Start of The input

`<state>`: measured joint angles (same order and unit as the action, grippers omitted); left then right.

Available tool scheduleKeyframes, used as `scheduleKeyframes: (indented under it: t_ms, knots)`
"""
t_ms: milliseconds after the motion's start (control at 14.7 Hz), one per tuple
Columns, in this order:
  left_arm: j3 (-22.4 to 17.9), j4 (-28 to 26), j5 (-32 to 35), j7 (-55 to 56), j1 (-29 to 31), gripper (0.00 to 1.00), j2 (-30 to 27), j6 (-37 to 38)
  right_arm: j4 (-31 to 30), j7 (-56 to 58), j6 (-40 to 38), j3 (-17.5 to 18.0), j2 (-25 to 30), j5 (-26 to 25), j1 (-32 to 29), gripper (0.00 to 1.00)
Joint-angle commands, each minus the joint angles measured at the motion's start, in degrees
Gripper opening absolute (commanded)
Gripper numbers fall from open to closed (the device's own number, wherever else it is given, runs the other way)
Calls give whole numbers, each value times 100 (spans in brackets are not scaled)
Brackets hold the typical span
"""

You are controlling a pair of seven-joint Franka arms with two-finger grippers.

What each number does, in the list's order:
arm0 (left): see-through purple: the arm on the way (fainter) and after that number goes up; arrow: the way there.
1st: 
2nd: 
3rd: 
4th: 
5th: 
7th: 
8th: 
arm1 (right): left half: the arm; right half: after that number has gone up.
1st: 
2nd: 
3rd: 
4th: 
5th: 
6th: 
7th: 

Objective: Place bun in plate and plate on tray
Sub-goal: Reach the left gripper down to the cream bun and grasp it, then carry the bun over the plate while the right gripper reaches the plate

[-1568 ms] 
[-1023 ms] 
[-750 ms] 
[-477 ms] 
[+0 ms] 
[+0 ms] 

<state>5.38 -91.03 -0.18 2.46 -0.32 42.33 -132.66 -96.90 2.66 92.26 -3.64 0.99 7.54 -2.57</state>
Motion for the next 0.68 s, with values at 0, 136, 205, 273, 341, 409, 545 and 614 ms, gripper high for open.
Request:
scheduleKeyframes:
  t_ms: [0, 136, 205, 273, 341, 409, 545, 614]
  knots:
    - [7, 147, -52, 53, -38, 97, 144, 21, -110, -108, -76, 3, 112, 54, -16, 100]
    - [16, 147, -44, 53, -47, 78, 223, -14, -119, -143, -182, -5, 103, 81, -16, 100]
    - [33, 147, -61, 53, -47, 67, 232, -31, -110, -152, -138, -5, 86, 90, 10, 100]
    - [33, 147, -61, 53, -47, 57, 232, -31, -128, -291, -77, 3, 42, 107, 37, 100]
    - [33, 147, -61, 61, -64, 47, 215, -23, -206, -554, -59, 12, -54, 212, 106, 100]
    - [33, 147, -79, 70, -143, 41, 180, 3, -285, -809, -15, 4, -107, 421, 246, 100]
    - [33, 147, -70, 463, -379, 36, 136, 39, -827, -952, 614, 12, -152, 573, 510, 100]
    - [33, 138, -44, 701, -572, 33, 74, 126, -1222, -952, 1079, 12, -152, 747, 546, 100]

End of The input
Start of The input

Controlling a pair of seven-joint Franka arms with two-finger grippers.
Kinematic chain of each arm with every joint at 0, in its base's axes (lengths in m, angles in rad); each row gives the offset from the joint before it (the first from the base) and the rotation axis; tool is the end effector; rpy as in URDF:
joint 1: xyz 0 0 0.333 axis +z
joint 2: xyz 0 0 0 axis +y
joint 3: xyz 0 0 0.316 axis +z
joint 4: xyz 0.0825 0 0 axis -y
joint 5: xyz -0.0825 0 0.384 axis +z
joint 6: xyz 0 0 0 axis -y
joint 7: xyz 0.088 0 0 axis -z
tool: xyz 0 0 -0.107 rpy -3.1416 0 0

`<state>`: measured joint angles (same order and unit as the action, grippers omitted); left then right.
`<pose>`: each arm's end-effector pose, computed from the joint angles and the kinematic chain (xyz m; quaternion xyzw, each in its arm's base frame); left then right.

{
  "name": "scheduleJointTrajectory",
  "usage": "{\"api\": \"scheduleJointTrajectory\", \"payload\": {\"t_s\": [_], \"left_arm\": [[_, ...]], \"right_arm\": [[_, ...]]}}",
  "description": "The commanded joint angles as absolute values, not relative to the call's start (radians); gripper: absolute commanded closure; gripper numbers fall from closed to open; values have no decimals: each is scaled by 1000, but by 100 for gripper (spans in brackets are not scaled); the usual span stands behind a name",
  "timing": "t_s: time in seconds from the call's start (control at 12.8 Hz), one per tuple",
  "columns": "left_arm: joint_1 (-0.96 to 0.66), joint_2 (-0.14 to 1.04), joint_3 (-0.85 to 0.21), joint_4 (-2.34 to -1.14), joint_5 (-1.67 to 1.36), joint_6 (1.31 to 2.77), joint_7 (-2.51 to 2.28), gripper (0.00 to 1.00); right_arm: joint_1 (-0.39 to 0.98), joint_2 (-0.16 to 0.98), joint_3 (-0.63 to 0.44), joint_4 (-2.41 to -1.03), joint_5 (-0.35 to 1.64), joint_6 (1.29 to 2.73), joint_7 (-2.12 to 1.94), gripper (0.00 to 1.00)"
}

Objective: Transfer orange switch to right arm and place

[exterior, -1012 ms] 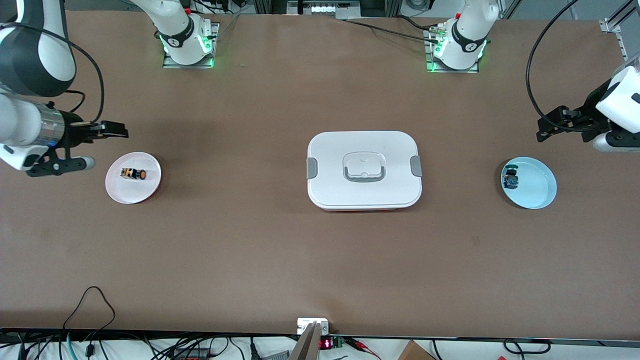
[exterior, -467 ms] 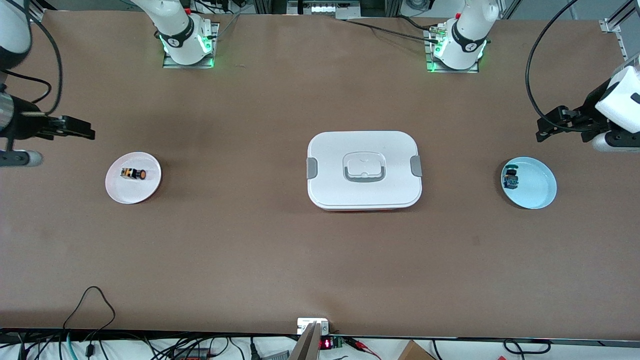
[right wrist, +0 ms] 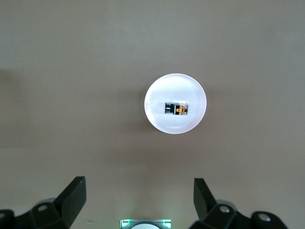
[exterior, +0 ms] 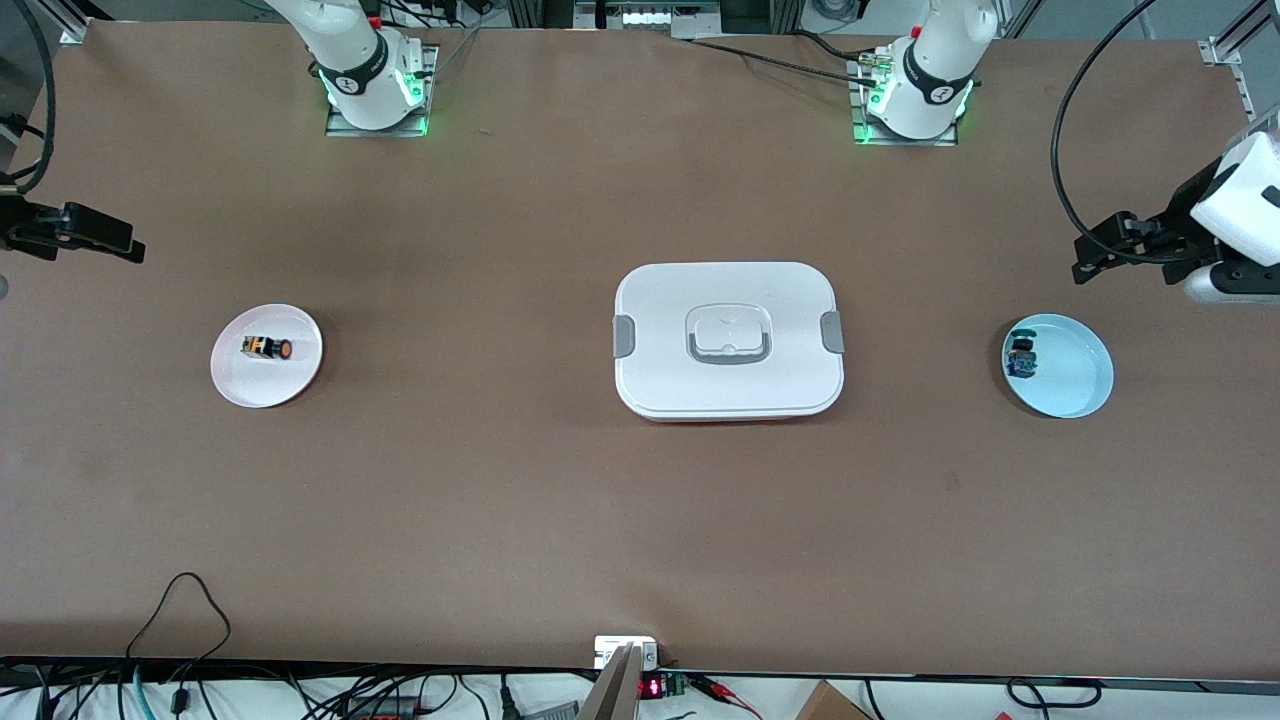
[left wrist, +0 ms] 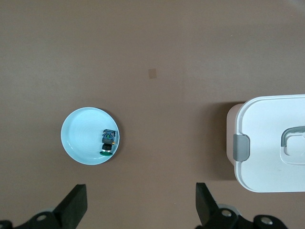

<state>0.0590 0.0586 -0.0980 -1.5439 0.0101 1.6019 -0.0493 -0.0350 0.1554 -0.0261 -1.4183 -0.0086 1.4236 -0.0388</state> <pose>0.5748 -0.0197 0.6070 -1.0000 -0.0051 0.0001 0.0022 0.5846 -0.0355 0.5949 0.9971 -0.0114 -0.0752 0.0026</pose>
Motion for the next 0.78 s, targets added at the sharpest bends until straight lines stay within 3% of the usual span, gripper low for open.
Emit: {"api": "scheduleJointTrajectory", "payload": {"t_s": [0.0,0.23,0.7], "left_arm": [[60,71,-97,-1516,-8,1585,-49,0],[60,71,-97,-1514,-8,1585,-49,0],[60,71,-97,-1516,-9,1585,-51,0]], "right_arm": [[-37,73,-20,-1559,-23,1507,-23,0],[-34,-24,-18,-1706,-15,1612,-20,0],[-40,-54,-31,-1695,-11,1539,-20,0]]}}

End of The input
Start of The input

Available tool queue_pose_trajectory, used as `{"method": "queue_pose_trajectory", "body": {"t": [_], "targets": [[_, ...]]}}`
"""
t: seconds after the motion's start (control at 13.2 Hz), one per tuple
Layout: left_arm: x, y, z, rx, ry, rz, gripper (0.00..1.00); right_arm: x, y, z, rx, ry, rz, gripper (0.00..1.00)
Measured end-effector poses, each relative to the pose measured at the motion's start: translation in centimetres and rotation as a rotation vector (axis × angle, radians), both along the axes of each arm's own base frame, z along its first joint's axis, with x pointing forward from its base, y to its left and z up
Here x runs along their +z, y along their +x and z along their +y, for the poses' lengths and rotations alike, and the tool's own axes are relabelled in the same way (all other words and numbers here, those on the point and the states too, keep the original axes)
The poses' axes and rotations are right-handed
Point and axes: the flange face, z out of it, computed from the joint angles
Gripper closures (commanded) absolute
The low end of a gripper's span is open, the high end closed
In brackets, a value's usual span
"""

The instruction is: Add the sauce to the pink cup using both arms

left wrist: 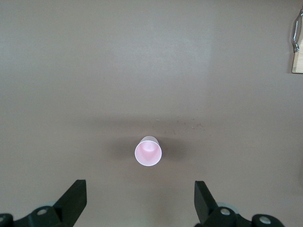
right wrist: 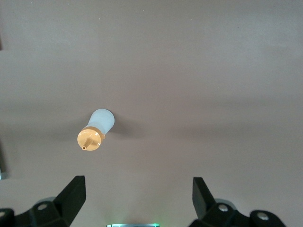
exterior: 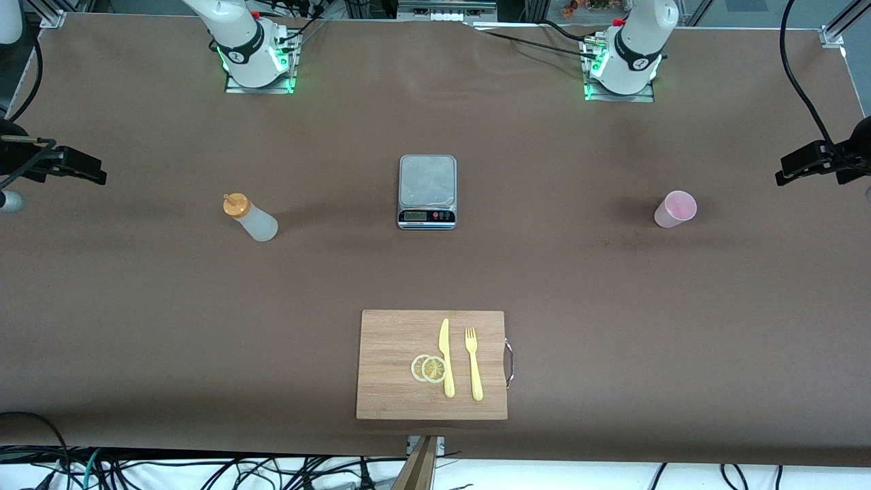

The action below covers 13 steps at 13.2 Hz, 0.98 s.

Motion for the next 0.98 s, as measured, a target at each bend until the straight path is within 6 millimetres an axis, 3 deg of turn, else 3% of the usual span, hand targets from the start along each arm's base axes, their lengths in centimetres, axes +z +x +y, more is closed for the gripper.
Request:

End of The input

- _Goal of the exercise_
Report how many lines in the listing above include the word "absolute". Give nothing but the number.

- _Result of the task_
3